→ Problem to work on: Extract every line of the material that holds the string "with".

^^^^^^^^^^^^^^^^

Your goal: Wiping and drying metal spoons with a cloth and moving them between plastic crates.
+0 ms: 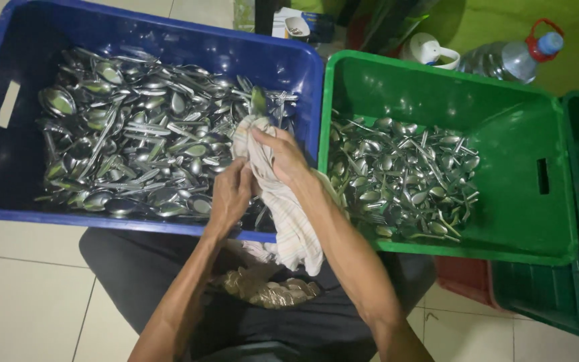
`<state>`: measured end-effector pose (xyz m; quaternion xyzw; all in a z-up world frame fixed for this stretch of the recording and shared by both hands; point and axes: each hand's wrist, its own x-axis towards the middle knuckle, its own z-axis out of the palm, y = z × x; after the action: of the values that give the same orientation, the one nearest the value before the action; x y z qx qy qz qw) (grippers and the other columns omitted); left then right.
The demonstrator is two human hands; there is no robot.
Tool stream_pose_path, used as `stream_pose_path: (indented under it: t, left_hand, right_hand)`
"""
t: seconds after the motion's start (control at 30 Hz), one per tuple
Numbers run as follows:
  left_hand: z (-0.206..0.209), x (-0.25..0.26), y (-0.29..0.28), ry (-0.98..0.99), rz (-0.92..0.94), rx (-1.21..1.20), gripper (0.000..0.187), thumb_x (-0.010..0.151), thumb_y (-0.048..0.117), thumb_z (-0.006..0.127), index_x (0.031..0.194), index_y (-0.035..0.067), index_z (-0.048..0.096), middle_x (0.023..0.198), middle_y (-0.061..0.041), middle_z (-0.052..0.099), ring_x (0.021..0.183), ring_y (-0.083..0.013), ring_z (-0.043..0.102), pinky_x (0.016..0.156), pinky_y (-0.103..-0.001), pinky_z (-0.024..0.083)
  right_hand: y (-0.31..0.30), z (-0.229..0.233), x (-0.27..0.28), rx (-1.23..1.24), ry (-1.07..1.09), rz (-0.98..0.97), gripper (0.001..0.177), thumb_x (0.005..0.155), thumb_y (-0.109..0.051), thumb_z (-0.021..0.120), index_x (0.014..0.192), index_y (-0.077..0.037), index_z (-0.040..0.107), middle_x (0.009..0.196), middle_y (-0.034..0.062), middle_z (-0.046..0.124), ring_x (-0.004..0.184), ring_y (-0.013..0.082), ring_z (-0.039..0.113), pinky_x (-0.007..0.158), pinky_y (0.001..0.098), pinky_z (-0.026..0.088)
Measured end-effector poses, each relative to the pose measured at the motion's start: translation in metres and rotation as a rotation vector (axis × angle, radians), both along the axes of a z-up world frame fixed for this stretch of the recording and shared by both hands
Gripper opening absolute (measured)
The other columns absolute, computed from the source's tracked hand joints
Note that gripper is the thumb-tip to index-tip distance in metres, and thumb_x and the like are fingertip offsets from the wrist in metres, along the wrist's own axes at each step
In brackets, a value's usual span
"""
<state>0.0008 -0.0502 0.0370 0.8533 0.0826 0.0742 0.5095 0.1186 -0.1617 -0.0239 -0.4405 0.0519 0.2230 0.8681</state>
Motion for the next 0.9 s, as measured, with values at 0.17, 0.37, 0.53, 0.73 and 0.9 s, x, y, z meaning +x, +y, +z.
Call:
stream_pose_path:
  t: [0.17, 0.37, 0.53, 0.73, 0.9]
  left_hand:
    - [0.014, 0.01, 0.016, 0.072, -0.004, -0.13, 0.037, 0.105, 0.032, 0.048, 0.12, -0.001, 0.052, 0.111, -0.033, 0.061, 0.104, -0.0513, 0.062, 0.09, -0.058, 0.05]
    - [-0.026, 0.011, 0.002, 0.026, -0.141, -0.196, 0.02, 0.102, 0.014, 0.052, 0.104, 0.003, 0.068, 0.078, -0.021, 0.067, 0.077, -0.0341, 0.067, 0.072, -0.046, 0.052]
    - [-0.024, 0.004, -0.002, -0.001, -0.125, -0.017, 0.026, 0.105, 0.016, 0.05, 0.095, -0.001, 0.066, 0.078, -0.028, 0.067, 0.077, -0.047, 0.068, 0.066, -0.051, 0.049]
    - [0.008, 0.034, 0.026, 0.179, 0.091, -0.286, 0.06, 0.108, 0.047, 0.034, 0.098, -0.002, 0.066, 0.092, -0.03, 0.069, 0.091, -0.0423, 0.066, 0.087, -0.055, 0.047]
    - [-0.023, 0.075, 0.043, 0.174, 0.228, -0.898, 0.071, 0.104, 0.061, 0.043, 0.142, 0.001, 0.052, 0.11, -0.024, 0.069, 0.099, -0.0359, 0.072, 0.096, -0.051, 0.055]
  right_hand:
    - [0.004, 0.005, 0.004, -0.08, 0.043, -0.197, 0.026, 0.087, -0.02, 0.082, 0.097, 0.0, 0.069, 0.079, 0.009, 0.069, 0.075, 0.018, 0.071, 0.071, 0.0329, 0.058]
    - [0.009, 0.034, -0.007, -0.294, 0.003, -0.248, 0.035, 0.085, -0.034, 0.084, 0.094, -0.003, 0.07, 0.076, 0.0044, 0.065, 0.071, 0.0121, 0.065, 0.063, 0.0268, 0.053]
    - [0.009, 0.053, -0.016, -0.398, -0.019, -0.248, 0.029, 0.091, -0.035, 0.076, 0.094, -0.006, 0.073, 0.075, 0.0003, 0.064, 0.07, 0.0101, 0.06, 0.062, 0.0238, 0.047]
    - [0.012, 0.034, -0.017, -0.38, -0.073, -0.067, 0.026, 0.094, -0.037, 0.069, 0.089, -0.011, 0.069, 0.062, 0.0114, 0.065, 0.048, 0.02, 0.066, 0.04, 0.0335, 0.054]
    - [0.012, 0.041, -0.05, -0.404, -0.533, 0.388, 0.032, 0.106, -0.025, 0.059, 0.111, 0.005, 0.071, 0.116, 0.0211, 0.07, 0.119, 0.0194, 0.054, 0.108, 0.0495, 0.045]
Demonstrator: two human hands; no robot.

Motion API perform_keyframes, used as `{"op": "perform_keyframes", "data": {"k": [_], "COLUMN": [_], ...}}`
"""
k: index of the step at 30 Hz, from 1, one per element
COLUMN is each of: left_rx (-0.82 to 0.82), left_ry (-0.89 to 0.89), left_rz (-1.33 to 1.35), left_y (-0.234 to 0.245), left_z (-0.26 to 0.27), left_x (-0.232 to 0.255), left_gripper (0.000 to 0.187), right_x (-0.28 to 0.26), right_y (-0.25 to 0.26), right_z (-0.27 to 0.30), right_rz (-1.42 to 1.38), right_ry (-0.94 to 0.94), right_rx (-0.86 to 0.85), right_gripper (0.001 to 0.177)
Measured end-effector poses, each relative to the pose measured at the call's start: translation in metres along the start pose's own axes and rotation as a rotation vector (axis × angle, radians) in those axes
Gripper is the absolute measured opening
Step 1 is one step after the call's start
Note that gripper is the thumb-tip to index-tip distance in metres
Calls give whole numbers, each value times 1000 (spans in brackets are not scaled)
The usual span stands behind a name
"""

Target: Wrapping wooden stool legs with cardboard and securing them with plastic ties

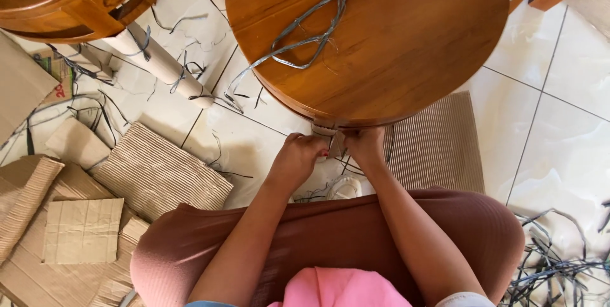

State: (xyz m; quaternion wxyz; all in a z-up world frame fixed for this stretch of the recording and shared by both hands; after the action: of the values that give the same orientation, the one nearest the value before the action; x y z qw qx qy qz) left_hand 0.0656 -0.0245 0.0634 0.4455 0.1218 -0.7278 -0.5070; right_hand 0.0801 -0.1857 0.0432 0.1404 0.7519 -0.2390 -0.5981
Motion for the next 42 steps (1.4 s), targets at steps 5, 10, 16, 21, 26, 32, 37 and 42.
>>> {"op": "perform_keyframes", "data": {"k": [5, 10, 16, 21, 26, 32, 37, 42], "left_rx": [149, 66, 92, 102, 246, 365, 407, 425], "left_ry": [-282, -276, -223, -236, -202, -175, -214, -315], "left_rz": [114, 155, 231, 427, 342, 261, 265, 113], "left_y": [28, 17, 14, 12, 1, 0, 4, 9], "left_z": [3, -6, -8, -7, -2, 3, 2, 0], "left_x": [41, 25, 10, 5, -5, -8, -5, 7], "left_gripper": [9, 11, 13, 16, 12, 14, 11, 10], "right_x": [-5, 2, 22, 18, -13, -4, -5, -1], "right_y": [-7, -5, -5, 4, -3, -12, -14, -5], "right_z": [3, 0, -5, 17, 29, 32, 35, 32], "right_rz": [-23, 62, -12, 47, 60, -135, -195, 10], "right_ry": [-123, -71, -179, -377, -166, -292, -367, -369], "right_rx": [-110, -106, -165, -360, -340, -407, -409, -427], "right_gripper": [22, 27, 28, 29, 13, 9, 8, 28]}}
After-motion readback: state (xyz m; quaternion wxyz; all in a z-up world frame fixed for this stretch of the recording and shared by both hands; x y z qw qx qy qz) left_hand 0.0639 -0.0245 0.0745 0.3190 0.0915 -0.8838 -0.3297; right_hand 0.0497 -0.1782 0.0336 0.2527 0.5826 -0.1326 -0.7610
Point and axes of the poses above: each hand's wrist, its own z-axis away from the middle knuckle, its own y-axis out of the back of the hand, x = y × z, the point moved 10 cm from there along -z, towards the middle knuckle, and after that the axes turned 11 degrees about -x, right-handed, at the moved point
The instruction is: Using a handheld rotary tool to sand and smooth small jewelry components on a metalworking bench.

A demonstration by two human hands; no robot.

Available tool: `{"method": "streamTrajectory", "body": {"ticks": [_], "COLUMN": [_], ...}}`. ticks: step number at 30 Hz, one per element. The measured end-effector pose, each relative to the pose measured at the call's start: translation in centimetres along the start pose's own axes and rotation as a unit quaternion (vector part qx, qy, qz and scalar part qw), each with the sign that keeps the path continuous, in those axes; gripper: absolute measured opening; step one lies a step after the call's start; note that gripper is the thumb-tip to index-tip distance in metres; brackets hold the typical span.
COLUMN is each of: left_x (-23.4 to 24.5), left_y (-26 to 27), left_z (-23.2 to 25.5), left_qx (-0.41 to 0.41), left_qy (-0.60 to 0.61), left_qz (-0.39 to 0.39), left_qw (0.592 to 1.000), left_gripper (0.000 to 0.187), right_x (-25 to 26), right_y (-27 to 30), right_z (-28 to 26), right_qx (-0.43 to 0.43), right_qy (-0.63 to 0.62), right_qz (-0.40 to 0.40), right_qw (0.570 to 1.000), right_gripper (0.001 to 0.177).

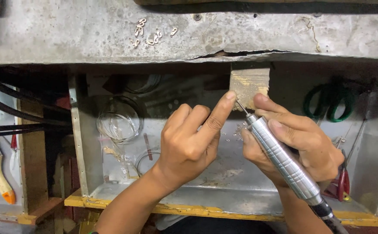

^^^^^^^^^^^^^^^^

→ Answer box:
Your goal: Wiping and drying metal spoons with a cloth and moving them between plastic crates.
Motion for the next 0.9 s, as measured, with values at 0.17, 0.37, 0.53, 0.73 and 0.9 s, x, y, z meaning +x, +y, +z.
Target: Wrapping wooden stool legs with cardboard and securing them with plastic ties
Available tool: `{"method": "streamTrajectory", "body": {"ticks": [_], "COLUMN": [_], ...}}`. ticks: step number at 30 Hz, one per element. The measured end-effector pose, each relative to the pose measured at the call's start: translation in centimetres along the start pose's own axes and rotation as a unit quaternion (vector part qx, qy, qz and scalar part qw), each with the sign that keeps the path continuous, in those axes; gripper: absolute measured opening; step one lies a step after the call's start; note that gripper is the thumb-tip to index-tip distance in metres; brackets hold the typical span.

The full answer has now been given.